Google Docs is an online document editor from Google, similar to Microsoft Word but cloud-based. It lets users create, edit, share, and collaborate on documents in real time. Since files are saved in Google Drive, people can access them from different devices and work together through comments, suggestions, and live editing.
Product Design Requirement
Functional Requirements
- Users should be able to create new documents and store them in the system.
- Users should be able to invite or share a document with others so multiple people can edit the same document at the same time.
- When one user makes an edit, other users viewing the same document should see that change in real time.
- The system should also support collaborative presence features, such as showing who is currently viewing the document and where each user’s cursor is located.
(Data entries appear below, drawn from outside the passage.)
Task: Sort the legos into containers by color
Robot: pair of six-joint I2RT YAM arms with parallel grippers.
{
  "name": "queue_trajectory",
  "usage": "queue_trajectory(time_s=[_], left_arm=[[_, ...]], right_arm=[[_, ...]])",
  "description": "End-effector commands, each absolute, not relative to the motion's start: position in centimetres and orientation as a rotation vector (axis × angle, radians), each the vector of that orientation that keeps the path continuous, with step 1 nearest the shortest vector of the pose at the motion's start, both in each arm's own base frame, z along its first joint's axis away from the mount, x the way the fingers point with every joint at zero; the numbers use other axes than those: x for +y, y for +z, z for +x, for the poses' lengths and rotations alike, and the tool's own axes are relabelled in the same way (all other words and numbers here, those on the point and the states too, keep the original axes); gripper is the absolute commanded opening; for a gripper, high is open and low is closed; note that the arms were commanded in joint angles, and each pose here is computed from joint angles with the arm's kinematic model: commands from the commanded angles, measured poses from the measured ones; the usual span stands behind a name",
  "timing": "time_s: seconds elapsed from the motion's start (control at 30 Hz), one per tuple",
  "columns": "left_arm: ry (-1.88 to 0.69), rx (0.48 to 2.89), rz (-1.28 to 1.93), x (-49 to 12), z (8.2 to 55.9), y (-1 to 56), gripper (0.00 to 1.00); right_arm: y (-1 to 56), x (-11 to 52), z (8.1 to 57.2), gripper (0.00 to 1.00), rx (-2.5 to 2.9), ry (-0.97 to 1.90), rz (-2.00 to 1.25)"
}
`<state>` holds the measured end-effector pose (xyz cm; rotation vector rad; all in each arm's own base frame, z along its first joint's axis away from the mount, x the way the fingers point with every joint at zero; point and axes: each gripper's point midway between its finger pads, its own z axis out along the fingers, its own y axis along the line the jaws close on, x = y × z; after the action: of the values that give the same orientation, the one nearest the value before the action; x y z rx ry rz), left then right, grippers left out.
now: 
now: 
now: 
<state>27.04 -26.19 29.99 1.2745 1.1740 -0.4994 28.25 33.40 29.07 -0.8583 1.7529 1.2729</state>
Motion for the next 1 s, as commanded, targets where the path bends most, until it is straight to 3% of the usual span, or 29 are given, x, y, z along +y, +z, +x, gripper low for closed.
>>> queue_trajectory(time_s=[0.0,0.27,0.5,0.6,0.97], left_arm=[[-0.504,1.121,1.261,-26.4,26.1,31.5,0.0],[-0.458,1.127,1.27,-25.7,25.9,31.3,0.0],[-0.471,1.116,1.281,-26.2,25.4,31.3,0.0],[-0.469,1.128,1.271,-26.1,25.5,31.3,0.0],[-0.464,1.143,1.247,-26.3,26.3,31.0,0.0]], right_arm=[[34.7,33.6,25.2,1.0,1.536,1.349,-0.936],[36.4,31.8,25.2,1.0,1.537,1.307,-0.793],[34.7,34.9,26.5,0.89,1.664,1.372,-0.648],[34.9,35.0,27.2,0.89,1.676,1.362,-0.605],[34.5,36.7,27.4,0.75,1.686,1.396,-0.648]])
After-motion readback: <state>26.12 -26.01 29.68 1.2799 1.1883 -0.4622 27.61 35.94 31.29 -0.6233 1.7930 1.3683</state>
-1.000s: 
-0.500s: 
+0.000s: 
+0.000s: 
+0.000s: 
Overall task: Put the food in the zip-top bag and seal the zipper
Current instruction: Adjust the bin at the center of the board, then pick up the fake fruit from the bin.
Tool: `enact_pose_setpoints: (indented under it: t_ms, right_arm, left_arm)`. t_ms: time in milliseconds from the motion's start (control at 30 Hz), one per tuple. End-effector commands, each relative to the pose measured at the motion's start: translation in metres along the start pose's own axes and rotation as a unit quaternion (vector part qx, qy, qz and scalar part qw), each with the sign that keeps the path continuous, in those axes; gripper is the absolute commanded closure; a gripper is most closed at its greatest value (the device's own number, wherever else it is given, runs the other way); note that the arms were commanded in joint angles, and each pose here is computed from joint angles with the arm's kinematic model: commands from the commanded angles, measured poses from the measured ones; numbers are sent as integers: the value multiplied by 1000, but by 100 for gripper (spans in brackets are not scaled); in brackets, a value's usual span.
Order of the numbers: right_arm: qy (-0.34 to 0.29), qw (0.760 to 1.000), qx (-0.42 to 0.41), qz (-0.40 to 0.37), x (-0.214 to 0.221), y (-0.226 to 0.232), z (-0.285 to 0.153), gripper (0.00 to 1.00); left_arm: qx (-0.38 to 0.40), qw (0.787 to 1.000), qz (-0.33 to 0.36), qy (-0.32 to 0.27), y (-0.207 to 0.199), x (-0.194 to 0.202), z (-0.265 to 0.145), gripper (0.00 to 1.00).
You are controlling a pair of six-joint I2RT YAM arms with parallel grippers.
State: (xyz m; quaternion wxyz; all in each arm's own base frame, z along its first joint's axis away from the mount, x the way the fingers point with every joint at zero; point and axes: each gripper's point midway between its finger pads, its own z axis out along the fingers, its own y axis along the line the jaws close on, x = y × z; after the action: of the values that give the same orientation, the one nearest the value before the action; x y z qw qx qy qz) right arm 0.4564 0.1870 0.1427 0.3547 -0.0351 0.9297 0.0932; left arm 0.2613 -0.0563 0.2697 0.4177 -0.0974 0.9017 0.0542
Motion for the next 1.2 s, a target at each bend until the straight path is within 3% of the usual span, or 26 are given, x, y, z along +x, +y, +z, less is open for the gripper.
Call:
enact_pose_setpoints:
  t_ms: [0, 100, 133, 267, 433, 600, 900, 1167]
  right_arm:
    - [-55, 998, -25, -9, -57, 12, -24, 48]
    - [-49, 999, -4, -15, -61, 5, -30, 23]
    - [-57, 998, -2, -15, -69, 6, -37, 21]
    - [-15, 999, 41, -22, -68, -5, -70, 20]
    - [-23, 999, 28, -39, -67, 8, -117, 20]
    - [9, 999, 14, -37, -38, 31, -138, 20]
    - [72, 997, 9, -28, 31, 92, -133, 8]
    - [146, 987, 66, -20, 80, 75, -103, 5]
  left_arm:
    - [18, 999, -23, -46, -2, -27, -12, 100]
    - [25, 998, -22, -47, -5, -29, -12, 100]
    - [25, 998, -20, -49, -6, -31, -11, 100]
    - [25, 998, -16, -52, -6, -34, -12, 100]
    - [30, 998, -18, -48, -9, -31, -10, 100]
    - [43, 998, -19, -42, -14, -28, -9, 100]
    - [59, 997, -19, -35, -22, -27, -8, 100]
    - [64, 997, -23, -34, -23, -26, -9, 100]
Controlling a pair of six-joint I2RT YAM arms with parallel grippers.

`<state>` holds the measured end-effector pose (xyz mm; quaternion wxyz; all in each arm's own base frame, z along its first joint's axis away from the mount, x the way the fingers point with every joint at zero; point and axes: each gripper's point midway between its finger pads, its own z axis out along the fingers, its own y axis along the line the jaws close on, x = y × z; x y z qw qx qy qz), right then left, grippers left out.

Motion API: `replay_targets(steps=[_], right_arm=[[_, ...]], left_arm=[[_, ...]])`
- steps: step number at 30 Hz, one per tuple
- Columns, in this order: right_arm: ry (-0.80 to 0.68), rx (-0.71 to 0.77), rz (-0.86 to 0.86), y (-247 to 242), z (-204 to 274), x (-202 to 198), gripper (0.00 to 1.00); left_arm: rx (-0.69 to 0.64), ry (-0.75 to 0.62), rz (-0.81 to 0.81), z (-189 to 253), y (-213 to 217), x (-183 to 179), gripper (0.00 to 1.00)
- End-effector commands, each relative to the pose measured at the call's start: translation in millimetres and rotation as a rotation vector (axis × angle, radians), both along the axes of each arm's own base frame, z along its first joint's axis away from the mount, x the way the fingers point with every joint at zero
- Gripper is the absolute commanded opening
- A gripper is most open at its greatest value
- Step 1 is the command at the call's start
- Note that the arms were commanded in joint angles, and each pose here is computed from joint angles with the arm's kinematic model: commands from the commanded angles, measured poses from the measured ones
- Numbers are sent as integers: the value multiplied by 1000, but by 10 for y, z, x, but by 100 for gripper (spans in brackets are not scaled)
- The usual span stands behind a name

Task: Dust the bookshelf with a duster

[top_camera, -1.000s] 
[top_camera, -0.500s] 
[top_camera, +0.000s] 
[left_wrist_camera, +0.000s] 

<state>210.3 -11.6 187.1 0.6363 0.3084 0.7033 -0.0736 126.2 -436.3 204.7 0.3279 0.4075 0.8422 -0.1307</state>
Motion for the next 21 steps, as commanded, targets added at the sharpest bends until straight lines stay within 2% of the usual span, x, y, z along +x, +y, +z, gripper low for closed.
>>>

Non-Functional Requirements
- Documents should be eventually consistent, so all users eventually converge to the same document state.
- Edits should be low latency, ideally visible to other users within 100ms.
- The system should scale to millions of concurrent users and billions of documents.
- Each document can have up to 100 concurrent editors.
- Documents should be durable, so accepted edits are not lost after server failures.
- The system should remain available even if individual servers restart or crash.
Design Setup
Data Model
- Editor: A user who is actively viewing or modifying a document.
- Document: A shared text file that can be edited by one or more users.
- Edit: A change applied to the document, such as inserting, deleting, or updating text.
- Cursor: The editor’s current position in the document, also used to show user presence.
API Design
After defining the requirements, we can move to the API design. For a Google Docs-like system, we can separate the APIs into two groups: document management APIs and real-time collaboration APIs.
Document management can be handled with normal REST APIs because these operations are request-response based. Users need to create documents, open documents, rename them, and update sharing permissions.
POST /docs { title: string } -> { docId: string }
We may also have APIs like GET /docs/{docId} to load document metadata and PATCH /docs/{docId} to update the title or permissions.
The real-time editing path is different. Once users are inside a document, they need to send edits and receive updates from other collaborators with low latency. REST is not a good fit here because polling would be inefficient. Instead, we can use a WebSocket connection for each active document session.
WS /docs/{docId}
Over this connection, clients can send operations such as insert, delete, and cursor updates.
SEND { type: "insert", position: number, text: string, baseVersion: number } SEND { type: "delete", start: number, end: number, baseVersion: number }
The server validates each operation, assigns it an authoritative document version, resolves conflicts if needed, and broadcasts the update to other connected users.
RECV { type: "update", operation: object, serverVersion: number }
Cursor movement and presence can also be sent through WebSocket, but they usually do not need to be persisted because they are temporary.
Overall, REST APIs are suitable for document metadata and permissions, while WebSockets are better for collaborative editing, cursor updates, and presence. This split keeps the API design simple while still supporting the real-time editing experience.